• Records for this task:

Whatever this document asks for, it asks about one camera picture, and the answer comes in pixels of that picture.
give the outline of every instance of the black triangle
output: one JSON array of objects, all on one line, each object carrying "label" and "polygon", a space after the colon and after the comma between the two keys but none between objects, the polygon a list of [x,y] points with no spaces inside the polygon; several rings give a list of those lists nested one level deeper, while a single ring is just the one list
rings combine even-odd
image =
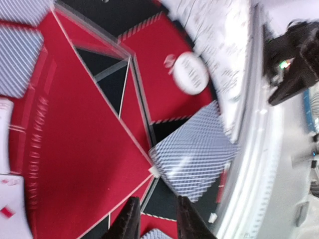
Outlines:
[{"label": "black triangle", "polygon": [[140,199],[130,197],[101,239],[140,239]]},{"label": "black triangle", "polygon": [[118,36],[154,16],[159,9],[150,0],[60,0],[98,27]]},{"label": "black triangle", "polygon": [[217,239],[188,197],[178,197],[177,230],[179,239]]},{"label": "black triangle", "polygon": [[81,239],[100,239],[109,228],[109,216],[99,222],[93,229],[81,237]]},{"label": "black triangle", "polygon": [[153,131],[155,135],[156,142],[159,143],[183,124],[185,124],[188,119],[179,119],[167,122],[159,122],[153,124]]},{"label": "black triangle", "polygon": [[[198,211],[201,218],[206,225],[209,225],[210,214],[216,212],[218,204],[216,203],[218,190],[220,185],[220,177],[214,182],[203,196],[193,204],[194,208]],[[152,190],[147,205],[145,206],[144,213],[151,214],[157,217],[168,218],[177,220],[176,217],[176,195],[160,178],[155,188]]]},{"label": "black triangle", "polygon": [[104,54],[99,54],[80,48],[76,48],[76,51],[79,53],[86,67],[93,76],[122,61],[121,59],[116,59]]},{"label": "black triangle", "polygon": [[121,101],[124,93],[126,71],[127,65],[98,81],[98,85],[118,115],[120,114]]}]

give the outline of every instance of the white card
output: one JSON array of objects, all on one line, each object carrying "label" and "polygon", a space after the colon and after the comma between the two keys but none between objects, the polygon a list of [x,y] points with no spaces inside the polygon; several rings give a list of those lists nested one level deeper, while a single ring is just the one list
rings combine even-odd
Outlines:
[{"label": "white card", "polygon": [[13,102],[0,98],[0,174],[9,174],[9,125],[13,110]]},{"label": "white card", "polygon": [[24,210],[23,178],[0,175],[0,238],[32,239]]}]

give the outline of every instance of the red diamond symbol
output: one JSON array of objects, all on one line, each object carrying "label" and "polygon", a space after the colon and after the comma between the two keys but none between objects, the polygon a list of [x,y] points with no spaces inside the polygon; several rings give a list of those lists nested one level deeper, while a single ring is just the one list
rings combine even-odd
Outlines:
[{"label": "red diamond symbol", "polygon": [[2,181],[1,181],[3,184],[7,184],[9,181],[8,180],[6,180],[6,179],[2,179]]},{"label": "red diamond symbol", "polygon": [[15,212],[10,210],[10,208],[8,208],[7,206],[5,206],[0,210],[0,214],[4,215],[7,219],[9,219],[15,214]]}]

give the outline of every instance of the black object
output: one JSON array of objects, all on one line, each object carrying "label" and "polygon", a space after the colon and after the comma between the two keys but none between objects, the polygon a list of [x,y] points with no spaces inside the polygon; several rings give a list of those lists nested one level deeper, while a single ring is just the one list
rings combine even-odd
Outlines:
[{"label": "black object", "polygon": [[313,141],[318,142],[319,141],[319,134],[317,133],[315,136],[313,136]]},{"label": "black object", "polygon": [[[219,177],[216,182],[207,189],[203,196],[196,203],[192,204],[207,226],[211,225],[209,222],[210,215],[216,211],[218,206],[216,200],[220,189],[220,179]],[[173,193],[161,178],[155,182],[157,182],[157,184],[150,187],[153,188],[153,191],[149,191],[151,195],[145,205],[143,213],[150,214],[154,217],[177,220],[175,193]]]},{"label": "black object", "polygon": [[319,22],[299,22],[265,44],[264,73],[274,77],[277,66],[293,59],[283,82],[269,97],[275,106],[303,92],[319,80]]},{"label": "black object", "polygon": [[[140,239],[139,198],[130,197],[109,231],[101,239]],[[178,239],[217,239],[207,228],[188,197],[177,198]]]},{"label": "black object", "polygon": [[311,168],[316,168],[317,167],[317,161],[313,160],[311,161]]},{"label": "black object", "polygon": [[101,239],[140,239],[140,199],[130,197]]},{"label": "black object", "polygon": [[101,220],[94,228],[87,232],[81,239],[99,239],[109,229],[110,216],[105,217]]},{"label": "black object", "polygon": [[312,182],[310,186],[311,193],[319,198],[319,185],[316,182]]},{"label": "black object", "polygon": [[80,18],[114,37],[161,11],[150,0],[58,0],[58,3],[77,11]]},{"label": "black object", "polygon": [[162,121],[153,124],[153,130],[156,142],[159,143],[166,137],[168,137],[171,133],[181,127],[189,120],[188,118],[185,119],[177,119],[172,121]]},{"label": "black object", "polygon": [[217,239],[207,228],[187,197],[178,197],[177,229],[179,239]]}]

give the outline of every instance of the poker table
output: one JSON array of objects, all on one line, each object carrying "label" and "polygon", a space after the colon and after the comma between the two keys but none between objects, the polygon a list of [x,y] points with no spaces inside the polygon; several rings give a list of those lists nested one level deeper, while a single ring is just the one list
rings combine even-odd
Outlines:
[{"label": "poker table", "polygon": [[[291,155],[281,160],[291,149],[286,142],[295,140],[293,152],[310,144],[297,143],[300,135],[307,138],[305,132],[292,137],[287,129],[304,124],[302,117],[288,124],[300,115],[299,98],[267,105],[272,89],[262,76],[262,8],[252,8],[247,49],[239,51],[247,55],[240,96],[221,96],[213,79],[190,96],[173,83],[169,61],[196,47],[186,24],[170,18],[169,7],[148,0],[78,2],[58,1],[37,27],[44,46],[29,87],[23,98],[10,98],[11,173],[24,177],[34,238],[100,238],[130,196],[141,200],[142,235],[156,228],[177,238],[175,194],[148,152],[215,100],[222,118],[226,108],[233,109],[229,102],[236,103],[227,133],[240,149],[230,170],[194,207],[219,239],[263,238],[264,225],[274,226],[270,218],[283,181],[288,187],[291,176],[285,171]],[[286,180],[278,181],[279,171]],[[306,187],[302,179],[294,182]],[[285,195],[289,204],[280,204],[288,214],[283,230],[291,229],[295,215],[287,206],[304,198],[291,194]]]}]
* * *
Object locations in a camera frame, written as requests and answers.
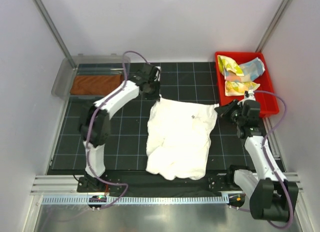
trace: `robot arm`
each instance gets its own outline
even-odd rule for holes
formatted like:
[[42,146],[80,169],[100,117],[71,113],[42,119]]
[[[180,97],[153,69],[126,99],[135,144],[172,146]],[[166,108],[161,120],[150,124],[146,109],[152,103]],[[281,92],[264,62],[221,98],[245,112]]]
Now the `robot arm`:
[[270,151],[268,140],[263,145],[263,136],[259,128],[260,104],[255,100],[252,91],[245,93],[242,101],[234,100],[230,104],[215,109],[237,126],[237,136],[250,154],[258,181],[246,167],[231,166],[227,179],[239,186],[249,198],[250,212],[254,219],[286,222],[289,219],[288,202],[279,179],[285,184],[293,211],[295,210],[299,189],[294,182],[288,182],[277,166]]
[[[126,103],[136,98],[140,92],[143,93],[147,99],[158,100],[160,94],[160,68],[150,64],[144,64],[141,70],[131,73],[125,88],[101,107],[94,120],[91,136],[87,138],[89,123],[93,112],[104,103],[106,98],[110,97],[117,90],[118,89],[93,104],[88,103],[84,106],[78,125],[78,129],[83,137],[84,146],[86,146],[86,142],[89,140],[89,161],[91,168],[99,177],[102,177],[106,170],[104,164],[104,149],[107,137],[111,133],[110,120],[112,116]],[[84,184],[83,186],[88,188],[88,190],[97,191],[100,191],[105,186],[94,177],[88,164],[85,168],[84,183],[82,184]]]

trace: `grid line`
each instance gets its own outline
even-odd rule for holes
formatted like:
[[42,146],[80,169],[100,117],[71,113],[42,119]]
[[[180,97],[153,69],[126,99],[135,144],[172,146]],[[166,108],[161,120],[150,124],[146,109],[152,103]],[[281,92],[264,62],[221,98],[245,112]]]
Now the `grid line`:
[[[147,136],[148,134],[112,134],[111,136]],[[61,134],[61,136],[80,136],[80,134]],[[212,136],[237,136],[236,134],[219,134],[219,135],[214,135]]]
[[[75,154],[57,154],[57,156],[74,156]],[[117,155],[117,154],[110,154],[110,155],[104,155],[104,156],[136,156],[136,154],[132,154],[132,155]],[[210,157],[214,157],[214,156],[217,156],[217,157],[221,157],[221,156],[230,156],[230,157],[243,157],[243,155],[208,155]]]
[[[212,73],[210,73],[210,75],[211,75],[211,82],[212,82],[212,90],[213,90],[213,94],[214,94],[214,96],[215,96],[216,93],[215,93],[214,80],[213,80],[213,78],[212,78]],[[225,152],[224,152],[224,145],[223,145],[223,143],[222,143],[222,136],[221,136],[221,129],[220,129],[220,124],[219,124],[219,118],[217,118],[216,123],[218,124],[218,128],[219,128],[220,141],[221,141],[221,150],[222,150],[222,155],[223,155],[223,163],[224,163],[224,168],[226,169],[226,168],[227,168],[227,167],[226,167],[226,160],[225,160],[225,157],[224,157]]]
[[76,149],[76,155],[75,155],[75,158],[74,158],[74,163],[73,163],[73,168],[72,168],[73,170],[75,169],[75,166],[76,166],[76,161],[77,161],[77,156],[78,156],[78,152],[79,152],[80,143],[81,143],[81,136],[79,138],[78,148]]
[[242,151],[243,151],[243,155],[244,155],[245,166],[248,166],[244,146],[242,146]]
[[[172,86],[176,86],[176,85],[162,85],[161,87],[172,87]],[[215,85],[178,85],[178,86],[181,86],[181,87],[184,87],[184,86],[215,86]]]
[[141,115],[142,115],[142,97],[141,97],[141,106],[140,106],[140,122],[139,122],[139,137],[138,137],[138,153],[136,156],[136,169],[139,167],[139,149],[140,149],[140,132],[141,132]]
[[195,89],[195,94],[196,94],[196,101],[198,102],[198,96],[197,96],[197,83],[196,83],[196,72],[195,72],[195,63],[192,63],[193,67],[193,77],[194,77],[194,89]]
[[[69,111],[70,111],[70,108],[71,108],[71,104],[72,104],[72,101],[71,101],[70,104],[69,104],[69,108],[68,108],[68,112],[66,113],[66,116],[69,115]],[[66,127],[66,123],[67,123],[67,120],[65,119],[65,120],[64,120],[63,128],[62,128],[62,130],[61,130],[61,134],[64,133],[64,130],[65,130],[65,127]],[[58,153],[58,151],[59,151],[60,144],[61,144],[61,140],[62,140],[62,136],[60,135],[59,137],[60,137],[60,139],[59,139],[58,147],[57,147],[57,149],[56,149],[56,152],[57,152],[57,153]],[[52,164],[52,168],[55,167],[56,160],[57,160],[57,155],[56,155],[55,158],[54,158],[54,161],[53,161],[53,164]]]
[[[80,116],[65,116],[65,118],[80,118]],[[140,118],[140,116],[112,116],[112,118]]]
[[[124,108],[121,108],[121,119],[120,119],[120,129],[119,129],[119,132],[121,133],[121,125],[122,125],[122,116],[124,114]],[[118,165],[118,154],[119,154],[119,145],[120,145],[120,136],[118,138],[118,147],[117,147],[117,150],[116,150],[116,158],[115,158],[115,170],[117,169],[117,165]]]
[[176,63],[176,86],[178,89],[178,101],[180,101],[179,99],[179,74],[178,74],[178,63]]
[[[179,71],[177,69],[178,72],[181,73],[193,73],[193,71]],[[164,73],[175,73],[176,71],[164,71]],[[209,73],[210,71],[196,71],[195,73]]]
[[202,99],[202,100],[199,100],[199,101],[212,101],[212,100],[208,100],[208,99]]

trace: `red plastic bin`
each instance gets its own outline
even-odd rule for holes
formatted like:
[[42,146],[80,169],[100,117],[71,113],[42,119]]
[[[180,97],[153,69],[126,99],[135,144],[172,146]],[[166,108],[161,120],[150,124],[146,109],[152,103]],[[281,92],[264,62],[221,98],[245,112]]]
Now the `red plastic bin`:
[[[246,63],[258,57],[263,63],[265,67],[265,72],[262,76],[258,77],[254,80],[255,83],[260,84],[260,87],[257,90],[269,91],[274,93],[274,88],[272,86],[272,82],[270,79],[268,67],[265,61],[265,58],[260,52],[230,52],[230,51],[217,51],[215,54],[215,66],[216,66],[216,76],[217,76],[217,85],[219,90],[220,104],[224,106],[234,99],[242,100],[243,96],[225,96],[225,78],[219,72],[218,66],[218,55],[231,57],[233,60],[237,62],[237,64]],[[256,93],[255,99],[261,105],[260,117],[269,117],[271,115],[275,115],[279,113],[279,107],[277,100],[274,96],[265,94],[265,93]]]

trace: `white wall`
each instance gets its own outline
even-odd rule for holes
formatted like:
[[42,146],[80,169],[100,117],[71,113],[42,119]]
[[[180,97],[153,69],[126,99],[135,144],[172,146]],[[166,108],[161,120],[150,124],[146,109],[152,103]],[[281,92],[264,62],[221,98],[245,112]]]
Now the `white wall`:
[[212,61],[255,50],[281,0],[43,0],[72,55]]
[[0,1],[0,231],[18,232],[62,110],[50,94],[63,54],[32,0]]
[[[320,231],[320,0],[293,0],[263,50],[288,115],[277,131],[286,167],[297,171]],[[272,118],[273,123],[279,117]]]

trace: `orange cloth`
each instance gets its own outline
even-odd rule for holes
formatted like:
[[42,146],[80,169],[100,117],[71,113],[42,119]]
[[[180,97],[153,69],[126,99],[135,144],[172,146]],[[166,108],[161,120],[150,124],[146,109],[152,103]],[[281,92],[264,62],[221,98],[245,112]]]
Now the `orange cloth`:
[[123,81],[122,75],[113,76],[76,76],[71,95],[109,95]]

• What the task requires:
Report only the number of lines, among the records above, that contain the word "camera".

• Output of the exercise:
2